**ACTIVITY:**
Give the data again exactly as it is written.
══ DATASET EXTRACT
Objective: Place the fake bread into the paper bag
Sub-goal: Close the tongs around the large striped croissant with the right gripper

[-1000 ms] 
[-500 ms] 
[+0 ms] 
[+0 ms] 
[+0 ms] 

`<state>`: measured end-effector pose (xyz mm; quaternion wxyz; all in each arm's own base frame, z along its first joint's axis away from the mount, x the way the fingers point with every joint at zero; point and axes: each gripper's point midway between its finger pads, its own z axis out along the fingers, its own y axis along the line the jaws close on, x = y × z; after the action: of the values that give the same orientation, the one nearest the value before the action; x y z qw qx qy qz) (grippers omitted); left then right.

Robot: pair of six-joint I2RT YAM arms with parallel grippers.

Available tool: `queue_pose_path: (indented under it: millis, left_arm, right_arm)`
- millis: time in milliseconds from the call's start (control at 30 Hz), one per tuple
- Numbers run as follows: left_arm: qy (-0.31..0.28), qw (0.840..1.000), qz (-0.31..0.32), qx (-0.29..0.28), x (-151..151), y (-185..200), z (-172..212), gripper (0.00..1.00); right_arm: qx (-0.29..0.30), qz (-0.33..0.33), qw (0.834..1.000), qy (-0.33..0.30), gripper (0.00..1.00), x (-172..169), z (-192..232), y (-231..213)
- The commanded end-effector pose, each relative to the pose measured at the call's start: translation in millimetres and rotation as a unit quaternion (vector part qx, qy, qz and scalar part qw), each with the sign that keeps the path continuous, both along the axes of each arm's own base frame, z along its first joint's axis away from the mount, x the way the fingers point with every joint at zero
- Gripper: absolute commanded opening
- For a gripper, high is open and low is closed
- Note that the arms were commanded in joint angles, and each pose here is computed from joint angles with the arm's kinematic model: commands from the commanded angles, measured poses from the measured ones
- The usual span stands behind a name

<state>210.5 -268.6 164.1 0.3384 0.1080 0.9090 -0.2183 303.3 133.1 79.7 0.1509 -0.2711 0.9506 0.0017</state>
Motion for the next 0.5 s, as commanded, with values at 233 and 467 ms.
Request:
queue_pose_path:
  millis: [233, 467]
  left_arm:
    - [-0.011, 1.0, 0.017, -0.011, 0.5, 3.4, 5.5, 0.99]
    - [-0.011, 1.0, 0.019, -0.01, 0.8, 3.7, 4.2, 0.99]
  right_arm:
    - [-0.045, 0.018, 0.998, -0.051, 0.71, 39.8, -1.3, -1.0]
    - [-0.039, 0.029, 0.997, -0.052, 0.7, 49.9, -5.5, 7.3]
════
**WRITTEN ANSWER:**
Objective: Place the fake bread into the paper bag
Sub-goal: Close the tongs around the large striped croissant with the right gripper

[-1000 ms] 
[-500 ms] 
[+0 ms] 
[+0 ms] 
[+0 ms] 

`<state>`: measured end-effector pose (xyz mm; quaternion wxyz; all in each arm's own base frame, z along its first joint's axis away from the mount, x the way the fingers point with every joint at zero; point and axes: each gripper's point midway between its finger pads, its own z axis out along the fingers, its own y axis along the line the jaws close on, x = y × z; after the action: of the values that give the same orientation, the one nearest the value before the action; x y z qw qx qy qz) (grippers omitted); left then right.

Robot: pair of six-joint I2RT YAM arms with parallel grippers.

Available tool: `queue_pose_path: (indented under it: millis, left_arm, right_arm)`
- millis: time in milliseconds from the call's start (control at 30 Hz), one per tuple
- Numbers run as follows: left_arm: qy (-0.31..0.28), qw (0.840..1.000), qz (-0.31..0.32), qx (-0.29..0.28), x (-151..151), y (-185..200), z (-172..212), gripper (0.00..1.00); right_arm: qx (-0.29..0.30), qz (-0.33..0.33), qw (0.834..1.000), qy (-0.33..0.30), gripper (0.00..1.00), x (-172..169), z (-192..232), y (-231..213)
- The commanded end-effector pose, each relative to the pose measured at the call's start: translation in millimetres and rotation as a unit quaternion (vector part qx, qy, qz and scalar part qw), each with the sign that keeps the path continuous, both along the axes of each arm's own base frame, z along its first joint's axis away from the mount, x the way the fingers point with every joint at zero
- Gripper: absolute commanded opening
- For a gripper, high is open and low is closed
- Note that the arms were commanded in joint angles, and each pose here is computed from joint angles with the arm's kinematic model: commands from the commanded angles, measured poses from the measured ones
- The usual span stands behind a name

<state>210.5 -268.6 164.1 0.3384 0.1080 0.9090 -0.2183 303.3 133.1 79.7 0.1509 -0.2711 0.9506 0.0017</state>
Motion for the next 0.5 s, as commanded, with values at 233 and 467 ms.
Request:
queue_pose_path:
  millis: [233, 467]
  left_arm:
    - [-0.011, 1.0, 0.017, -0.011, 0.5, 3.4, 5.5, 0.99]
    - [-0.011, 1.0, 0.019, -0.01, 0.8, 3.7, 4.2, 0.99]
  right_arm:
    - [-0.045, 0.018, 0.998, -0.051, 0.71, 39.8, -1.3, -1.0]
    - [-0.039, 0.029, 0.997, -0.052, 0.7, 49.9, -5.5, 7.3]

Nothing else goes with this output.